Ben and I set the boat up with an hour to spare so we wandered around catching up with friends, like Mark and Maria Benner and Dan Goldberg (Moraine Sail Club), Charles and Sarah Buffington (Deep Creek Lake), and Jim Diffily (Berlin Lake).
Moraine Sailing Club is surrounded by rolling hills and I bet it is even more gorgeous when the leaves turn. The lake limits power boats to 20 horsepower, which was lovely, and perhaps contributed to the large number of Hobies, windsurfers and larger cabin boats we saw out enjoying the day. The lake was really packed!
We had three back-to-back races, all windward-leeward, starting right at noon.
With winds out of the south/southwest the course was necessarily pretty short, and with 13 boats on the line, there was definitely some traffic. We did not get a great first start and were probably about fifth or sixth to the first mark. The starting line was closed, so Ben and I did a gybe set and headed to the left (facing downwind) of the committee boat, while the rest of the fleet headed right. Somehow we picked up some nice wind and rounded first at the leeward mark. That was about the last good break we caught, though!
The last windward leg, we just had to go ½ way up the beat to finish and we could not catch a break. Despite being probably 15 boats lengths ahead of the next boat (Tom Dawson and Margery), every time we tacked the wind shifted right into our teeth, plus the wind was lighter and lighter, so we were losing all our speed. We tried to cover Tom and Margery but every time we looked up they had better speed and pointed better. It was neck and neck at the finish and I think they caught us. Argh!

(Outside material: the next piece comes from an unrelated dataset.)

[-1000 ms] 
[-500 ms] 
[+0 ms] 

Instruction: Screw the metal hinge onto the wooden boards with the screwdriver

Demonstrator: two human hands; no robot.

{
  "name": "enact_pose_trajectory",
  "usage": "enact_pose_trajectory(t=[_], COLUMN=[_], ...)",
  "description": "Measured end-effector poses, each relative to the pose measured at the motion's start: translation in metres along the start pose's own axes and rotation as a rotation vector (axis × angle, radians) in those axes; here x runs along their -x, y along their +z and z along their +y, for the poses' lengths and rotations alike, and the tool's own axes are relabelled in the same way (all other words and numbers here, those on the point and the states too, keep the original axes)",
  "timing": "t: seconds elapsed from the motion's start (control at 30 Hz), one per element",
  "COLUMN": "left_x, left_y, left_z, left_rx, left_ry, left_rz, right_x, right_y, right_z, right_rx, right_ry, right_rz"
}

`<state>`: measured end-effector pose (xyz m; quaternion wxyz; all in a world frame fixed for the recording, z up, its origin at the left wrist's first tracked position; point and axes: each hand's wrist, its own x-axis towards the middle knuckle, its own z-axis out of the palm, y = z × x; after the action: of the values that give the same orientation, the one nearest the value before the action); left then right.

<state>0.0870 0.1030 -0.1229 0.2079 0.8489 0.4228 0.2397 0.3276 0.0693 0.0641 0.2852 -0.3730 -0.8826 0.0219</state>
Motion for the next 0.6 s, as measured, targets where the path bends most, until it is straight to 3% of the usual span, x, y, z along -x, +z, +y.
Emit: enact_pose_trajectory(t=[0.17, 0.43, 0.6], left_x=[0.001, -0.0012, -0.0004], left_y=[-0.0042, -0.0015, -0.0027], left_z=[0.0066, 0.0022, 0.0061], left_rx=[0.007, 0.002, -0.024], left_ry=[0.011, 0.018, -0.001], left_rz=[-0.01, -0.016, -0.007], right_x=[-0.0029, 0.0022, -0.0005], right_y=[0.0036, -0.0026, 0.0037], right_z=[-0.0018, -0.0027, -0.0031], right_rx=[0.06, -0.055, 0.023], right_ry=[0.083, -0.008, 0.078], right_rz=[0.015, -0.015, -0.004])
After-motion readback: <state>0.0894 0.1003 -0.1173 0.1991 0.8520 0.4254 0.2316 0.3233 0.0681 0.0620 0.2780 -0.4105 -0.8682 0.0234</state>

Never mind, it was still a good race for us, but the wind began to get flukier and flukier. We couldn’t figure out which side of the course we liked and we couldn’t see any pattern to the puffs. The second race we tried again for a good pin end start, which we got, but it just didn’t help at all. We were mid fleet at the first mark. We tried our gybe set approach again, but this time it didn’t pay off for us. Finally, on the second upwind leg, Ben decided to dig right (facing upwind) and hope that his theory, that the wind was gradually clocking right, was correct. Either that, or we had better pressure or something because we definitely caught a bunch of boats that leg and finished that race in 4th.
The third race the committee moved the marks to the right and we were sure that we should protect the right. We started at the boat with speed, though the wind by then was pretty light. Whoa! The wind clocked to the left instead! We were about fourth around the mark, but many boats that had been to the left of us were sitting pretty! Sheesh!

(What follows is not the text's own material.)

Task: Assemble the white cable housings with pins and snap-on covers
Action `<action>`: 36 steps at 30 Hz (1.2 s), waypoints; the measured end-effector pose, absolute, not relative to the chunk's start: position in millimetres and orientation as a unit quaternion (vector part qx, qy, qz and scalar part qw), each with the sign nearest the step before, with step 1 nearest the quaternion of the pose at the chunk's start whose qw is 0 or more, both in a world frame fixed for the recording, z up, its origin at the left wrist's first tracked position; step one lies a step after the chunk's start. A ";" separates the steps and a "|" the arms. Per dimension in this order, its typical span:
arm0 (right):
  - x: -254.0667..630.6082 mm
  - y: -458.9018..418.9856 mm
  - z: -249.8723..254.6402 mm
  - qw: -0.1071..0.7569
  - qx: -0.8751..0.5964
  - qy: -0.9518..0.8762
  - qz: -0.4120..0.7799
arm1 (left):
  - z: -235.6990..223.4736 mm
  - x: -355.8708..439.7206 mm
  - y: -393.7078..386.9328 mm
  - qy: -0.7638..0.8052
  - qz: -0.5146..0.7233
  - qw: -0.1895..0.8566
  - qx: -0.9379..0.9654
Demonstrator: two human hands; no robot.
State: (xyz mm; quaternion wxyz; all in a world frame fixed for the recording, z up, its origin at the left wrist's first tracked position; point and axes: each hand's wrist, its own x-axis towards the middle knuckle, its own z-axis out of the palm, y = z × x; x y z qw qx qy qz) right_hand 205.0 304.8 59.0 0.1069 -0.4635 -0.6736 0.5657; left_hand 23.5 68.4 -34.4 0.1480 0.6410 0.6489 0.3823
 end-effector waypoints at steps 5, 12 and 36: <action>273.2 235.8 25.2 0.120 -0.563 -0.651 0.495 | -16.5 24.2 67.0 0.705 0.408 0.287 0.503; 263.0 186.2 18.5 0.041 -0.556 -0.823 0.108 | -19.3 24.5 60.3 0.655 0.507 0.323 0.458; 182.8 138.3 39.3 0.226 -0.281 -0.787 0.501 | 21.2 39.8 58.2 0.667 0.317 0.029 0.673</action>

Dan Goldberg and Jim Diffily appeared to be the most consistent to my eye, but maybe we’ll see the results at dinner.
Tomorrow it’s a bridge-to-bridge race, which will bring new challenges!

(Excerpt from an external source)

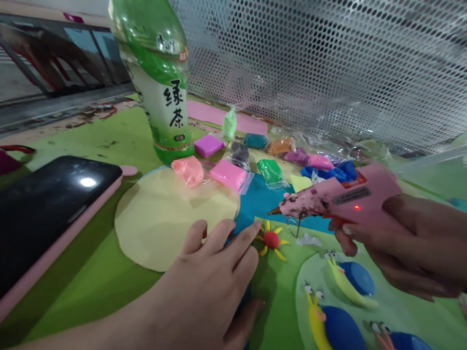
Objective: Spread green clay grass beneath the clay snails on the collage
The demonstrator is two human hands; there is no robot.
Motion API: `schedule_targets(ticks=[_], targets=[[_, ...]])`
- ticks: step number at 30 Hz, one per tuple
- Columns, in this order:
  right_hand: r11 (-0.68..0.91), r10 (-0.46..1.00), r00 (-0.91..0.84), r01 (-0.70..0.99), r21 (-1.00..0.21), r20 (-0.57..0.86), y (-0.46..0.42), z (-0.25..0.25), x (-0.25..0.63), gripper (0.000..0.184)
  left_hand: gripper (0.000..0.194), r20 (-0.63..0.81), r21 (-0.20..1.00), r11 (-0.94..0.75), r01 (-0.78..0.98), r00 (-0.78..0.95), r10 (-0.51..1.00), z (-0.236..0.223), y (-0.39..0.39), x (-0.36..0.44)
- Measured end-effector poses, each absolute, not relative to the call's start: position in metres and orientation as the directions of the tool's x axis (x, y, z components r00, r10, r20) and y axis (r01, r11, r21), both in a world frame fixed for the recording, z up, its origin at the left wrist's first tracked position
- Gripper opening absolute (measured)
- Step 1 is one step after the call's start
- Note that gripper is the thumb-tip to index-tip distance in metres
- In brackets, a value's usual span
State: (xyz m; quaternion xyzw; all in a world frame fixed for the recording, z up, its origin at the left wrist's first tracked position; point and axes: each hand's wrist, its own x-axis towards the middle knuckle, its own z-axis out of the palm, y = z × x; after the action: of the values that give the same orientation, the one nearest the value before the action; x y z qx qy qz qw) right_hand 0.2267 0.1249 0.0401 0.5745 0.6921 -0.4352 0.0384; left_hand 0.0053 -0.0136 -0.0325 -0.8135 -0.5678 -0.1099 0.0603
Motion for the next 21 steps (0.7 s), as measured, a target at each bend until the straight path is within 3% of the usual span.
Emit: schedule_targets(ticks=[2,10,21], targets=[[-0.114,0.737,-0.268,0.855,-0.506,-0.62,0.126,0.038,0.229,0.05,0.036,0.247,0.034,-0.336,0.941,0.317,0.915,-0.032,-0.013,0.005],[-0.138,0.774,-0.191,0.879,-0.456,-0.603,0.122,0.048,0.22,0.059,0.036,0.378,-0.016,-0.284,0.959,0.268,0.886,-0.035,-0.013,0.004],[-0.117,0.77,-0.312,0.788,-0.604,-0.557,0.123,0.048,0.226,0.043,0.032,0.282,0.02,-0.365,0.931,0.345,0.895,-0.029,-0.013,-0.002]])
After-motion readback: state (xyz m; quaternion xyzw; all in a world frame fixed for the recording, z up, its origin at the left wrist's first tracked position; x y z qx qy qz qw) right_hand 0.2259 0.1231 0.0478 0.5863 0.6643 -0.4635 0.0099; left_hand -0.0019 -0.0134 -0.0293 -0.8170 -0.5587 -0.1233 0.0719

*Late update: we did see the results at dinner. Dan was first, turns out we were second and Jim is third.
I see that I did not describe the Moraine Sailing Club's very unusual scoring system. The frame has hooks on either side and the slats can be moved up or down according to a sailor's performance. Every regatta they paint fresh slates and often, apparently, sailors take them home as a memento. I forgot ours, but I would have liked to have it. An unusual souvenir!